Problem requirements: Of all the lines below, output only those starting at the one with "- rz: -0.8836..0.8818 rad" and ending at the one with "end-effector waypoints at", both ends included, exactly as written.
**** Available data
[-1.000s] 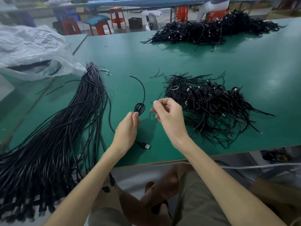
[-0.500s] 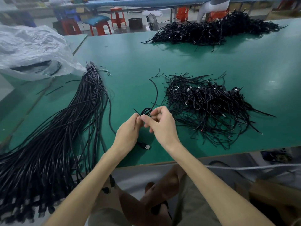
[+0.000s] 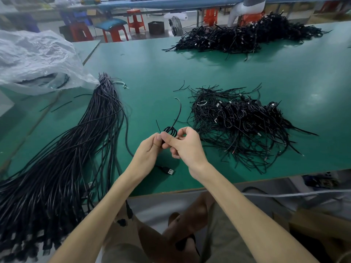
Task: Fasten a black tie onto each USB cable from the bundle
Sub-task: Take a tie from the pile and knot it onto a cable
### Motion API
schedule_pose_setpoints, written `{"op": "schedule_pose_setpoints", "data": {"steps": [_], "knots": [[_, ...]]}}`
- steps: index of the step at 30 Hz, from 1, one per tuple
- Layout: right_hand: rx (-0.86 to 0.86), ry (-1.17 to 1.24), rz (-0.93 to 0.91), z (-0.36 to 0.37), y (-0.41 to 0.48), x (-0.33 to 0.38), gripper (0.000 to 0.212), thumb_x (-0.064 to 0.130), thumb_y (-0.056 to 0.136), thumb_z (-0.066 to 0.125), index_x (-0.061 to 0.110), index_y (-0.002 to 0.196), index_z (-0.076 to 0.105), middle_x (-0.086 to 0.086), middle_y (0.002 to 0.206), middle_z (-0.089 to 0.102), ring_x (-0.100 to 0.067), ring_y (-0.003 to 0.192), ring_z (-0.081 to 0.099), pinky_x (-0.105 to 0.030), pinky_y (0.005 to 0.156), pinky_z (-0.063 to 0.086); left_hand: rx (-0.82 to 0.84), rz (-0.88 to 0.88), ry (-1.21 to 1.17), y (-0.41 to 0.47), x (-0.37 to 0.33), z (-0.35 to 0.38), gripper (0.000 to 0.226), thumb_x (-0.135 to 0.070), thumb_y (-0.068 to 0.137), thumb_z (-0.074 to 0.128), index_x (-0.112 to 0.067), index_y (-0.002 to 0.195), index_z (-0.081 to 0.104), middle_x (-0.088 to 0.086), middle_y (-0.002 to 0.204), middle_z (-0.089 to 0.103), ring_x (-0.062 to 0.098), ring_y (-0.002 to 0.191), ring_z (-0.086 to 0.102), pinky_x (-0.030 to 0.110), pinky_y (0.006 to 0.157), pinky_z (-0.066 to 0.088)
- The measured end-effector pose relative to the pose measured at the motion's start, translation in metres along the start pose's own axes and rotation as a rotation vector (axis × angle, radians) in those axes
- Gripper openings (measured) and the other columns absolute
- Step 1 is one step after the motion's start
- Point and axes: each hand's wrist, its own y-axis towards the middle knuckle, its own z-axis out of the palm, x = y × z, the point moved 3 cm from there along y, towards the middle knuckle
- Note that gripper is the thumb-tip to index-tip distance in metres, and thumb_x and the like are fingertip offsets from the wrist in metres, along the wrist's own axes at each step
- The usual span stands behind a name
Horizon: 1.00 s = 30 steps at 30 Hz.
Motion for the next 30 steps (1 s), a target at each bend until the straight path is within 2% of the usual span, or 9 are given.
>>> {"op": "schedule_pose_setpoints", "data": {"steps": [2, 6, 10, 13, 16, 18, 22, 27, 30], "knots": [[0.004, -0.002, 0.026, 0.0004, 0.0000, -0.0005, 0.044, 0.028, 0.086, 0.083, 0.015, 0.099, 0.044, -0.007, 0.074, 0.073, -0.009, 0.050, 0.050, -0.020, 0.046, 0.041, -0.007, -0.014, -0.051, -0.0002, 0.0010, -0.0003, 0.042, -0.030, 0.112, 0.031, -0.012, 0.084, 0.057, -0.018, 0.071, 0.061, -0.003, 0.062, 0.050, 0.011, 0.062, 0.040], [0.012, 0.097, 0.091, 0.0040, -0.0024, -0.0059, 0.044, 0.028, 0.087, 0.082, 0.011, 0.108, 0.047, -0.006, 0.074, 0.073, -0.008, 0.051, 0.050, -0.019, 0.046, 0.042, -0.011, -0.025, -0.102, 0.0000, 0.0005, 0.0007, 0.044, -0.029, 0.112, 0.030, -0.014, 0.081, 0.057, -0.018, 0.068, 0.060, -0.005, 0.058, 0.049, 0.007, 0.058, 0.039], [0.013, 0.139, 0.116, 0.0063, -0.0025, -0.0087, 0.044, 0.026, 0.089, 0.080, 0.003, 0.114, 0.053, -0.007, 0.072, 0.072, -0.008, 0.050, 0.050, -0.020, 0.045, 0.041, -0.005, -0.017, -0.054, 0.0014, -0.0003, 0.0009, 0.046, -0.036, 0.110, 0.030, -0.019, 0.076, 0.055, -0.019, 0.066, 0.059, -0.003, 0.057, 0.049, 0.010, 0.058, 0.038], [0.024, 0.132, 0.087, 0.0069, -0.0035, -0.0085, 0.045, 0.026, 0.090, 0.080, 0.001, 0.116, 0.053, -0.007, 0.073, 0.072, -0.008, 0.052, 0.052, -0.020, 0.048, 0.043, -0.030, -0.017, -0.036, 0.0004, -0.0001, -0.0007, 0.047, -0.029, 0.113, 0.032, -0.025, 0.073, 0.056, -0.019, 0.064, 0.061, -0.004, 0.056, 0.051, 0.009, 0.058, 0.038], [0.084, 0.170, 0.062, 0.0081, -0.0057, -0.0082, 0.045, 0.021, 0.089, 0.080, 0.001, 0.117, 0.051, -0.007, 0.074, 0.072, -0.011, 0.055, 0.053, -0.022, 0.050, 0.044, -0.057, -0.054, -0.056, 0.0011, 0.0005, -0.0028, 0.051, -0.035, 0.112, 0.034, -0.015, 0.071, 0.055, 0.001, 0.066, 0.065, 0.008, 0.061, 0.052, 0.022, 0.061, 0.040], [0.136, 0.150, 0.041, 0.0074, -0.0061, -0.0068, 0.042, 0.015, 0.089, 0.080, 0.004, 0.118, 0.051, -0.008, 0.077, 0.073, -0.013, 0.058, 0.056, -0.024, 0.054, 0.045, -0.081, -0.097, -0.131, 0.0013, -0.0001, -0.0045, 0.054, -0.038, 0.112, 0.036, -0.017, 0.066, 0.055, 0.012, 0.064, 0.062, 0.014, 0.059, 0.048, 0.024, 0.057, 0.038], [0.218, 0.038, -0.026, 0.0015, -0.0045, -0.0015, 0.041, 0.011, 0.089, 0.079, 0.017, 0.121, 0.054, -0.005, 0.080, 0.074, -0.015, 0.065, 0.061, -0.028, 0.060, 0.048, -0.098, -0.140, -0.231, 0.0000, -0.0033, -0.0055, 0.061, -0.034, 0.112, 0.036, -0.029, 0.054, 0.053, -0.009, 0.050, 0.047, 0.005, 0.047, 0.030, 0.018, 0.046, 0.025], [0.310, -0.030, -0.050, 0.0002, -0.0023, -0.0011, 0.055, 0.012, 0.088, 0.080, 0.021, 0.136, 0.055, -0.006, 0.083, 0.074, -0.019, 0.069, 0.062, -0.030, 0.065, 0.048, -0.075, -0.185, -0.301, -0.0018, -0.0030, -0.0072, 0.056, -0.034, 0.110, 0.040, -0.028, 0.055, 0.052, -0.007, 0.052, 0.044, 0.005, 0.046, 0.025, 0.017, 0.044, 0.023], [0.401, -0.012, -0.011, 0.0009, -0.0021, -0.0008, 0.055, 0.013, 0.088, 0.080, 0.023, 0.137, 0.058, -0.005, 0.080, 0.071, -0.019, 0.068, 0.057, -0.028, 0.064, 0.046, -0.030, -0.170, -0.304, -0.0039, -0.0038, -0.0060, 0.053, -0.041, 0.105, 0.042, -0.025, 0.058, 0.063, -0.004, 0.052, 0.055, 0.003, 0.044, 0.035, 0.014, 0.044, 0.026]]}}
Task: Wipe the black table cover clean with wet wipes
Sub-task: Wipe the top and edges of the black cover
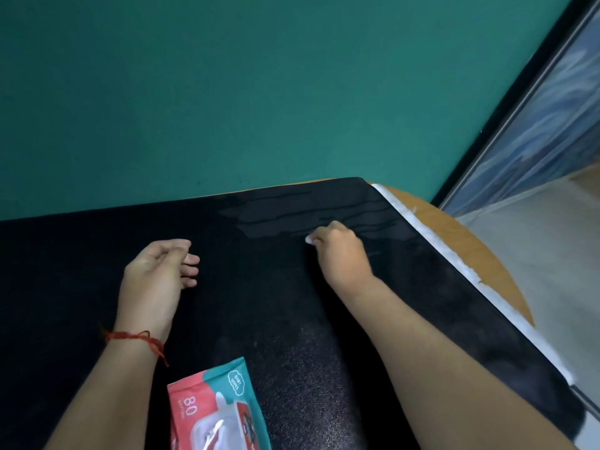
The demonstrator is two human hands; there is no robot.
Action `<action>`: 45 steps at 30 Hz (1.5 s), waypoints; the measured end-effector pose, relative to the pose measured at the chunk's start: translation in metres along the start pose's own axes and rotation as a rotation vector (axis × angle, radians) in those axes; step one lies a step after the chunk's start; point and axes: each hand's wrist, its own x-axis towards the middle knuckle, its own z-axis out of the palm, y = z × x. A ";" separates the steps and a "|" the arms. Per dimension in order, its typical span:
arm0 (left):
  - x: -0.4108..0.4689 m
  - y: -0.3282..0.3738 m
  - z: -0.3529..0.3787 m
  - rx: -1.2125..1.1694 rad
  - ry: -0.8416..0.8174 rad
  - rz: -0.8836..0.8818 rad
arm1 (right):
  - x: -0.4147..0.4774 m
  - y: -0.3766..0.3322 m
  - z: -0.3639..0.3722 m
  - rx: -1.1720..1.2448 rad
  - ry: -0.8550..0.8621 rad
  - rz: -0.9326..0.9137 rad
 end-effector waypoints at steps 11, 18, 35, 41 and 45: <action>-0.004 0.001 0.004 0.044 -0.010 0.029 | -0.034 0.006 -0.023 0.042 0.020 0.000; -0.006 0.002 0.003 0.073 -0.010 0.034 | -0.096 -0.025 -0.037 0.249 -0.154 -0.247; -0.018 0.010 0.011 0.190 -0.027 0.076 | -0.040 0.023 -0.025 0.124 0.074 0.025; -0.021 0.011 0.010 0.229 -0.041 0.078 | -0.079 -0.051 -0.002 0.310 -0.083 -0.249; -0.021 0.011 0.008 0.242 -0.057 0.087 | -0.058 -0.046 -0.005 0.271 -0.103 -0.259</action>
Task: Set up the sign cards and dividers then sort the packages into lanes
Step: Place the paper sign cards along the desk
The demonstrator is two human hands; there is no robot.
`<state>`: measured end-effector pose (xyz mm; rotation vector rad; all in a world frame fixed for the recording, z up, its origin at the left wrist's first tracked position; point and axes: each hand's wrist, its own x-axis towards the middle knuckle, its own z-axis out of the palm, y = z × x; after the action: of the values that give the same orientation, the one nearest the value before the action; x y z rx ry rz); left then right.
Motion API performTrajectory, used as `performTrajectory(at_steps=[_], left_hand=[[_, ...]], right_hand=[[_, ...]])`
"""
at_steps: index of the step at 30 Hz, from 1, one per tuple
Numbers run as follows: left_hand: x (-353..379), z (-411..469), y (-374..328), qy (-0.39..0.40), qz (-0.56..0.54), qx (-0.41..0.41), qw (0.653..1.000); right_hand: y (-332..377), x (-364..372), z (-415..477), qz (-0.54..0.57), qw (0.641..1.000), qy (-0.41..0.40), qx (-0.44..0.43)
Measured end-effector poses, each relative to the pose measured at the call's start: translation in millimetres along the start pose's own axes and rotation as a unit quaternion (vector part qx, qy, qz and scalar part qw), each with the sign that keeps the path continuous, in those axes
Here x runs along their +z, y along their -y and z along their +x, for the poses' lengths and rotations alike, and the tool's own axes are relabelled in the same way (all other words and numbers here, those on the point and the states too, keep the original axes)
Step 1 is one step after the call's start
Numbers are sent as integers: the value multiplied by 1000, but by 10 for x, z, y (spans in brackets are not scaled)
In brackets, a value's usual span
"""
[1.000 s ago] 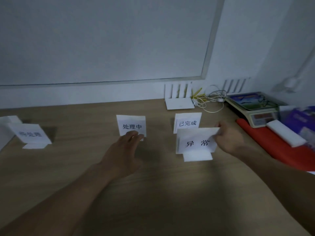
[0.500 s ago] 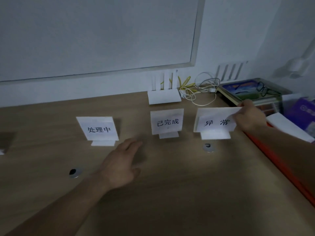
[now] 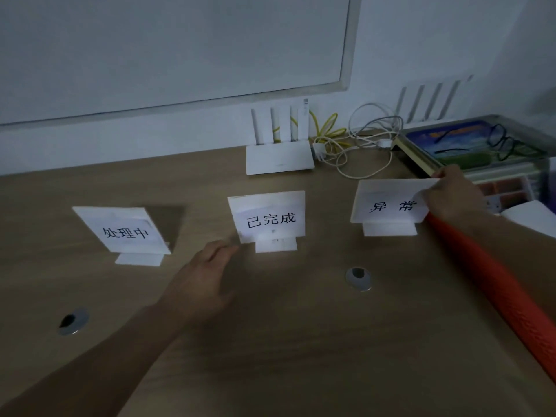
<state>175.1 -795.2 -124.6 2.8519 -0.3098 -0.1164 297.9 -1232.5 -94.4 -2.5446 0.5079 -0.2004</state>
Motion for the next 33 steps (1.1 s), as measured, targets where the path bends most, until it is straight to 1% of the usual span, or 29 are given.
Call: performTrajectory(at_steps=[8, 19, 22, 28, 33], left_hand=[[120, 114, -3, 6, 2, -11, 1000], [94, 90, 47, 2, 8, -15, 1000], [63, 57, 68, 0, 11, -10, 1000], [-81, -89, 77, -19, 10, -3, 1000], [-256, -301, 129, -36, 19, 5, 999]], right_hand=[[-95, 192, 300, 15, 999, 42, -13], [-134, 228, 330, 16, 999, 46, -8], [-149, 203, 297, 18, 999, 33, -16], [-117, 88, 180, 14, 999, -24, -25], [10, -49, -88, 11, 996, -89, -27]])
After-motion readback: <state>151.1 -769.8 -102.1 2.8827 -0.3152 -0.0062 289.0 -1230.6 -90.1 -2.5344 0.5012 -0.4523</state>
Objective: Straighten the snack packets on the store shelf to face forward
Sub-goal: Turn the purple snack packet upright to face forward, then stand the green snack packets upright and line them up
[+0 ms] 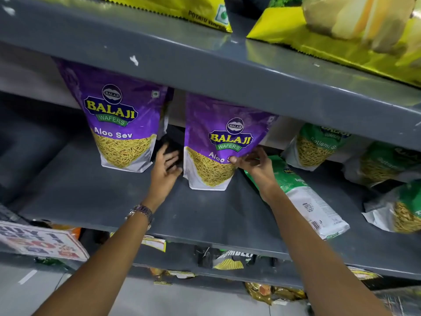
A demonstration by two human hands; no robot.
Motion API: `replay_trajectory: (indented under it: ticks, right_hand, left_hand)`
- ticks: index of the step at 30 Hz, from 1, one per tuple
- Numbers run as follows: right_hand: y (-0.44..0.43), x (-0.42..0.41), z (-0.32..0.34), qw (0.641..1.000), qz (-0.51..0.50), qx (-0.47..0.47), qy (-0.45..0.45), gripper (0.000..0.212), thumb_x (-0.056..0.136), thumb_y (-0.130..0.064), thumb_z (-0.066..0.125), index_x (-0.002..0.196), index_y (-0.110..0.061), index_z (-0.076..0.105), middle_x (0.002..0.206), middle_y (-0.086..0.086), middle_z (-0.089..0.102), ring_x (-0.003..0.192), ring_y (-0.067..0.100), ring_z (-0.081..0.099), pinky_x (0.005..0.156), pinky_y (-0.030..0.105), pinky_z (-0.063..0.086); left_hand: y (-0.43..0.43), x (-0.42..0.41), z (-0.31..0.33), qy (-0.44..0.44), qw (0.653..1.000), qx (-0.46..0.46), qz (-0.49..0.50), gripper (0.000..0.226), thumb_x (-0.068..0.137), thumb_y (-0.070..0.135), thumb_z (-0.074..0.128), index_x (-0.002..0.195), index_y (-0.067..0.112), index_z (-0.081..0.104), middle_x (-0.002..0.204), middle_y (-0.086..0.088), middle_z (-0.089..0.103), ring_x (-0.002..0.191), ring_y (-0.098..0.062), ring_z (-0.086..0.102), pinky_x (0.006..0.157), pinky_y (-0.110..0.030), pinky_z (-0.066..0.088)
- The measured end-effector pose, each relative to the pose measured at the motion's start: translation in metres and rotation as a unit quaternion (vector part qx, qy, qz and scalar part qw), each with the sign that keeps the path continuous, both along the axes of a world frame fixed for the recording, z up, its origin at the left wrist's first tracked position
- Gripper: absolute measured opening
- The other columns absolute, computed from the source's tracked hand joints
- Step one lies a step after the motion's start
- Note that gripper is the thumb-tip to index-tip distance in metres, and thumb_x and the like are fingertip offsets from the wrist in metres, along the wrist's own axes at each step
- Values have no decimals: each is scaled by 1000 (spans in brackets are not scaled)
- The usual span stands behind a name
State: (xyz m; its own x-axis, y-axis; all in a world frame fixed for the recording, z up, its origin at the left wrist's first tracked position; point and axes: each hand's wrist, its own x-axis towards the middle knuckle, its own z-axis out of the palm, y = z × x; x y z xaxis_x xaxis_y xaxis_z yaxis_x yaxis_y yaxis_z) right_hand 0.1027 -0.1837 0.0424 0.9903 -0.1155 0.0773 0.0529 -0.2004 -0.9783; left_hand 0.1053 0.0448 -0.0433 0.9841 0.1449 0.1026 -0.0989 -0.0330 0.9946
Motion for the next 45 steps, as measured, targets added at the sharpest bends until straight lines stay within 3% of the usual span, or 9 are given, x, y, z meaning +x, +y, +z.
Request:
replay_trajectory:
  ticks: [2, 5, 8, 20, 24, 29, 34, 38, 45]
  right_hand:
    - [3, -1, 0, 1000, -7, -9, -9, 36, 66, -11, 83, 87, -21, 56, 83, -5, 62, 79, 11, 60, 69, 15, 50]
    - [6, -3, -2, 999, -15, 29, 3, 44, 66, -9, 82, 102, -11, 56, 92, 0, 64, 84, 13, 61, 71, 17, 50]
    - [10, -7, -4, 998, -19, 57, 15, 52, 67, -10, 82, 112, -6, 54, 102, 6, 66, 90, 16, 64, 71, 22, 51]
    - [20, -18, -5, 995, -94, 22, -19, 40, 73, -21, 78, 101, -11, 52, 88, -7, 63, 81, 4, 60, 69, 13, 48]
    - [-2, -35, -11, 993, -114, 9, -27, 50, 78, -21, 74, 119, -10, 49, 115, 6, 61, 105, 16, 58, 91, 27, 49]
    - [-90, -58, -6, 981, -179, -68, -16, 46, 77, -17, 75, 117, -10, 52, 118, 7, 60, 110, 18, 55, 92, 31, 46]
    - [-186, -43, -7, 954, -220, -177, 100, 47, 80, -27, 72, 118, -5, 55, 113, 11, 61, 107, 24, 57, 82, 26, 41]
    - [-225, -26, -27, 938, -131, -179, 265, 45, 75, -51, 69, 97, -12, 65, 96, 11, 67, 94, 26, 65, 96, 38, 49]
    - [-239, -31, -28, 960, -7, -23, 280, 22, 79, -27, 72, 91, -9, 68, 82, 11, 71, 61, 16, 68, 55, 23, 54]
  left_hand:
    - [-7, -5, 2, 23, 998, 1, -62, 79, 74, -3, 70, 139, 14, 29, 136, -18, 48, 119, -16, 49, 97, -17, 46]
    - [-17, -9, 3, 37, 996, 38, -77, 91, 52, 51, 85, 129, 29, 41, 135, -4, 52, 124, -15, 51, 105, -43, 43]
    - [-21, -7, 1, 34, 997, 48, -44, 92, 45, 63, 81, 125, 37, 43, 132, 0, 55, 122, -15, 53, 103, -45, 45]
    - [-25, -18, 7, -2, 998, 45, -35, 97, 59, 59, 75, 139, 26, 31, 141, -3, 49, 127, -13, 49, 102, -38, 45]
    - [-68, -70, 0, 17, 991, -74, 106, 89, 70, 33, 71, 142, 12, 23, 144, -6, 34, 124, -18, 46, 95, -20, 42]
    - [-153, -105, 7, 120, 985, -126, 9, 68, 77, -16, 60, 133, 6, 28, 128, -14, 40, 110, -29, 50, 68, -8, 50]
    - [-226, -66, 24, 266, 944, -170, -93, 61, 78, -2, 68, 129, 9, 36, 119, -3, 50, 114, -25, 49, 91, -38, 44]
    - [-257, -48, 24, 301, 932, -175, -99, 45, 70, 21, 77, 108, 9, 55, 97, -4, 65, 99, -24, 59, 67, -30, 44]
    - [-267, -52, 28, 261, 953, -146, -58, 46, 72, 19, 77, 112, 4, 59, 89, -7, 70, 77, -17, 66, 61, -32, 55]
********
Answer section:
  - rz: -0.8836..0.8818 rad
arm1 (right):
  - x: -0.4147..0.4774 m
  - y: -0.3766..0.3322 m
  - z: -0.3639..0.3722 m
  - rx: -1.1720..1.2448 rad
  - ry: -0.8550..0.8621 rad
  - rz: -0.9326..0.9137 rad
 end-effector waypoints at steps 11, 18, 35, 41 and 45: <action>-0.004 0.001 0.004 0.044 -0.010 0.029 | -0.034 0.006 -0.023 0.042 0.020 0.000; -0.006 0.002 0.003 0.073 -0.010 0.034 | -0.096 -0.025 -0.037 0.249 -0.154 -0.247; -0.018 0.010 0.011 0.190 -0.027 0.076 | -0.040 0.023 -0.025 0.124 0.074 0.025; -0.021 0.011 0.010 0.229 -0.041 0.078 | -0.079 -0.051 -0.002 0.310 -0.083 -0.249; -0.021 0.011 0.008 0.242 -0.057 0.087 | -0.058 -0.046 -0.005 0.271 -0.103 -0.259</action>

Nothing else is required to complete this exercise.